The 4th Circuit concluded that Dixon’s display of the Confederate flag stickers was not protected by the Constitution. In upholding the trial court’s judgment, the court noted that the employer never sought to interfere with Dixon’s right to fly the Confederate flag or to otherwise associate with that cause in his personal life. But as a private employer, Coburg Dairy had no obligation to indulge Dixon’s political affiliations in the workplace, especially when his actions resulted in co-workers’ claims of racial harassment.
Accordingly, the 4th Circuit struck down Dixon’s challenge to his termination.
By Declan C. Leonard of the law firm of Albo & Oblon in Arlington, Va.
Release Covering All Claims Bars FMLA Suit, Despite Regulation Prohibiting Waivers
[Faris v. Nextira LLC, 5th Cir., No. 02-50446, May 27, 2003.]
An employer could enforce a release that waived Family and Medical Leave Act (FMLA) claims even though a regulation prohibits the waiver of rights under that statute, according to the 5th U.S. Circuit Court of Appeals.
One regulation under the act states that “Employees cannot waive, nor may employers induce employees to waive, their rights under FMLA.”
Carol Faris was employed as an occupational health specialist for Nextira LLC from 1997 until her termination in 1999. On the termination day, the company offered Faris a severance payment in return for her waiver of “all other claims arising under any other federal, state or local law or regulation.” The release did not specifically refer to the FMLA.
Faris signed the release and accepted the severance payment. She later sued Nextira, alleging that she had been fired in retaliation for exercising her rights under the FMLA.
Nextira moved for judgment as a matter of law, based on the expansive wording of the release. Faris responded by asserting that the federal regulation precluded a waiver of her FMLA rights, including her retaliation claim.
The trial court agreed with Faris, holding that the plain language of the regulation states that FMLA claims are not waivable. On appeal, the 5th Circuit reversed, holding that while the regulation prohibits the prospective waiver of substantive rights—such as the right to leave or reinstatement—under the FMLA, it does not preclude waiver of claims for damages entered into as part of a post-dispute settlement.

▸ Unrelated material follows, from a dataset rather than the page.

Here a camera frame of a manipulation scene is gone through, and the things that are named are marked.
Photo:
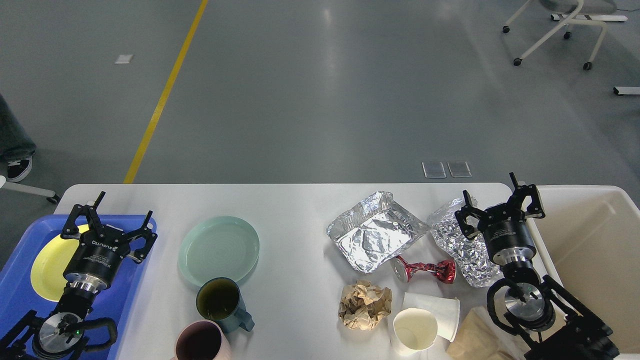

Further, the court specifically found that a cause of action for retaliation is a “protection for” FMLA rights and is not a substantive right in itself protected by the act.
The appellate court’s decision was supported, in part, by the fact that Faris had not returned the severance payment that she received when she signed the release and waiver. Faris’ failure to return the funds ratified her acceptance of the terms of the release, including the waiver of her retaliation claim, the court said.
By Maria Greco Danaher of the law firm of Dickie, McCamey & Chilcote in Pittsburgh.